- _Prompt_
Reproduce all of the data that follows, character for character.

Records from a dataset
________________
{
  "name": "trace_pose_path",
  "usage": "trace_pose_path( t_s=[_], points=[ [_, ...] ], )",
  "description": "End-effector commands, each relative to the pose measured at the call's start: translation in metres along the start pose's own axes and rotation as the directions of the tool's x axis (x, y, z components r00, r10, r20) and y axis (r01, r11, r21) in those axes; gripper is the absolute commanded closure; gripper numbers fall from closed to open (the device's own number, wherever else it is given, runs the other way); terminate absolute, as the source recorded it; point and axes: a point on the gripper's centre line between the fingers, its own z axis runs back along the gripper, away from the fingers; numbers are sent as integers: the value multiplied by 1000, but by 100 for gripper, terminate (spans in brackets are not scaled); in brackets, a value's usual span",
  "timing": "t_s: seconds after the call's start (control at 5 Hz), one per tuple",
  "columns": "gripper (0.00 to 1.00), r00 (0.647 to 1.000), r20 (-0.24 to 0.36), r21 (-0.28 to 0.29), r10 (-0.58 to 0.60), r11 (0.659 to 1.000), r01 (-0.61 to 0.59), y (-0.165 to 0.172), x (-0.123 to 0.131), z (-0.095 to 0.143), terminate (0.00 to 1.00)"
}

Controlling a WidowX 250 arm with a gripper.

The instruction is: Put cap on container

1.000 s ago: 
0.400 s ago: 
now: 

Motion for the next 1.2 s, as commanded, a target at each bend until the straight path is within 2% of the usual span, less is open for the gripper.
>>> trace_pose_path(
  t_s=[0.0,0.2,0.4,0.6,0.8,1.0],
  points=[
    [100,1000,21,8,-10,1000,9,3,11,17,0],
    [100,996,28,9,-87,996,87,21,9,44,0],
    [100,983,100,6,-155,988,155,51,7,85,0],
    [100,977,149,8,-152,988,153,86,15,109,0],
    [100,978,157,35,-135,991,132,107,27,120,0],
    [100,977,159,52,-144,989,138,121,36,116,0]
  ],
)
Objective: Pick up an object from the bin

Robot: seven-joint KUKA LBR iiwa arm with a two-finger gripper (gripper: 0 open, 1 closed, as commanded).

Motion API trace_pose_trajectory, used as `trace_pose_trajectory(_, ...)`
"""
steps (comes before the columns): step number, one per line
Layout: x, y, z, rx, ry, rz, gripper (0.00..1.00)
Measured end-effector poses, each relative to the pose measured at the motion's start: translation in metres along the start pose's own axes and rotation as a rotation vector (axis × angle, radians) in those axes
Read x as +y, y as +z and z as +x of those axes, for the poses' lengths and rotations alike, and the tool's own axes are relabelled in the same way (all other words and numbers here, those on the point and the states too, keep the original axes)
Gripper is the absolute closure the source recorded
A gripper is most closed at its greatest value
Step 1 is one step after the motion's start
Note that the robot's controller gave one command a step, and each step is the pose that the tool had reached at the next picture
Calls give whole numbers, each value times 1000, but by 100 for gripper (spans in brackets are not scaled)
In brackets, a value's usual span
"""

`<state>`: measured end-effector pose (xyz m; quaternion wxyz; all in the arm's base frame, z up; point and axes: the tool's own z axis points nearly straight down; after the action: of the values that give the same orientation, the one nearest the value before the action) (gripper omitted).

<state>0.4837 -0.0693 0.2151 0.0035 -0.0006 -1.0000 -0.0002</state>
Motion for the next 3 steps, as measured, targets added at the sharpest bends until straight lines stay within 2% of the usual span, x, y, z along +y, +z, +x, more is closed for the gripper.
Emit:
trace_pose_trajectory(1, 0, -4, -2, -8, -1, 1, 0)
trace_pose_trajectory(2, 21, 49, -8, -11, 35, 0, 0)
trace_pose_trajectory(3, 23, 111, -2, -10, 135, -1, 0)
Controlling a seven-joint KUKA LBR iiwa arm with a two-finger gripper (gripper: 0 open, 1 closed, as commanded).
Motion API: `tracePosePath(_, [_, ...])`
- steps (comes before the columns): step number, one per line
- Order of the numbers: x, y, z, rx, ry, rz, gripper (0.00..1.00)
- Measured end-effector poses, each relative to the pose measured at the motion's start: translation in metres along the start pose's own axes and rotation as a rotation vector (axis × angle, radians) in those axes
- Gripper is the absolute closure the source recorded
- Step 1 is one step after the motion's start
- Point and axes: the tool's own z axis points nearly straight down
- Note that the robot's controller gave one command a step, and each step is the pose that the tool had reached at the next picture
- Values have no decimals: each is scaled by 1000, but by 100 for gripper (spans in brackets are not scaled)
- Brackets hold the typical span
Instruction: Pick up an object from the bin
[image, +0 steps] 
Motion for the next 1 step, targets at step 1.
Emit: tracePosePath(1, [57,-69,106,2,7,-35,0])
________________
- _Task output_
{
  "name": "trace_pose_path",
  "usage": "trace_pose_path( t_s=[_], points=[ [_, ...] ], )",
  "description": "End-effector commands, each relative to the pose measured at the call's start: translation in metres along the start pose's own axes and rotation as the directions of the tool's x axis (x, y, z components r00, r10, r20) and y axis (r01, r11, r21) in those axes; gripper is the absolute commanded closure; gripper numbers fall from closed to open (the device's own number, wherever else it is given, runs the other way); terminate absolute, as the source recorded it; point and axes: a point on the gripper's centre line between the fingers, its own z axis runs back along the gripper, away from the fingers; numbers are sent as integers: the value multiplied by 1000, but by 100 for gripper, terminate (spans in brackets are not scaled); in brackets, a value's usual span",
  "timing": "t_s: seconds after the call's start (control at 5 Hz), one per tuple",
  "columns": "gripper (0.00 to 1.00), r00 (0.647 to 1.000), r20 (-0.24 to 0.36), r21 (-0.28 to 0.29), r10 (-0.58 to 0.60), r11 (0.659 to 1.000), r01 (-0.61 to 0.59), y (-0.165 to 0.172), x (-0.123 to 0.131), z (-0.095 to 0.143), terminate (0.00 to 1.00)"
}

Controlling a WidowX 250 arm with a gripper.

The instruction is: Put cap on container

1.000 s ago: 
0.400 s ago: 
now: 

Motion for the next 1.2 s, as commanded, a target at each bend until the straight path is within 2% of the usual span, less is open for the gripper.
>>> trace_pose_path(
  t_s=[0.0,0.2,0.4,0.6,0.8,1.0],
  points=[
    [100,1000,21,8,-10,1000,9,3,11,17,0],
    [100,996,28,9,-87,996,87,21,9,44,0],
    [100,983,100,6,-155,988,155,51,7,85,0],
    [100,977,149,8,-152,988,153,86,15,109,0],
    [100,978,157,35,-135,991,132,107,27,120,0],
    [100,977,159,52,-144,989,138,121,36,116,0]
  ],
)
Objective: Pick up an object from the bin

Robot: seven-joint KUKA LBR iiwa arm with a two-finger gripper (gripper: 0 open, 1 closed, as commanded).

Motion API trace_pose_trajectory, used as `trace_pose_trajectory(_, ...)`
"""
steps (comes before the columns): step number, one per line
Layout: x, y, z, rx, ry, rz, gripper (0.00..1.00)
Measured end-effector poses, each relative to the pose measured at the motion's start: translation in metres along the start pose's own axes and rotation as a rotation vector (axis × angle, radians) in those axes
Read x as +y, y as +z and z as +x of those axes, for the poses' lengths and rotations alike, and the tool's own axes are relabelled in the same way (all other words and numbers here, those on the point and the states too, keep the original axes)
Gripper is the absolute closure the source recorded
A gripper is most closed at its greatest value
Step 1 is one step after the motion's start
Note that the robot's controller gave one command a step, and each step is the pose that the tool had reached at the next picture
Calls give whole numbers, each value times 1000, but by 100 for gripper (spans in brackets are not scaled)
In brackets, a value's usual span
"""

`<state>`: measured end-effector pose (xyz m; quaternion wxyz; all in the arm's base frame, z up; point and axes: the tool's own z axis points nearly straight down; after the action: of the values that give the same orientation, the one nearest the value before the action) (gripper omitted).

<state>0.4837 -0.0693 0.2151 0.0035 -0.0006 -1.0000 -0.0002</state>
Motion for the next 3 steps, as measured, targets added at the sharpest bends until straight lines stay within 2% of the usual span, x, y, z along +y, +z, +x, more is closed for the gripper.
Emit:
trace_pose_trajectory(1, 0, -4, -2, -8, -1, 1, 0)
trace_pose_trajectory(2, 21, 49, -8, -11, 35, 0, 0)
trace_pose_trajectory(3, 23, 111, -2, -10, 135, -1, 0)
Controlling a seven-joint KUKA LBR iiwa arm with a two-finger gripper (gripper: 0 open, 1 closed, as commanded).
Motion API: `tracePosePath(_, [_, ...])`
- steps (comes before the columns): step number, one per line
- Order of the numbers: x, y, z, rx, ry, rz, gripper (0.00..1.00)
- Measured end-effector poses, each relative to the pose measured at the motion's start: translation in metres along the start pose's own axes and rotation as a rotation vector (axis × angle, radians) in those axes
- Gripper is the absolute closure the source recorded
- Step 1 is one step after the motion's start
- Point and axes: the tool's own z axis points nearly straight down
- Note that the robot's controller gave one command a step, and each step is the pose that the tool had reached at the next picture
- Values have no decimals: each is scaled by 1000, but by 100 for gripper (spans in brackets are not scaled)
- Brackets hold the typical span
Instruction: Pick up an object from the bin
[image, +0 steps] 
Motion for the next 1 step, targets at step 1.
Emit: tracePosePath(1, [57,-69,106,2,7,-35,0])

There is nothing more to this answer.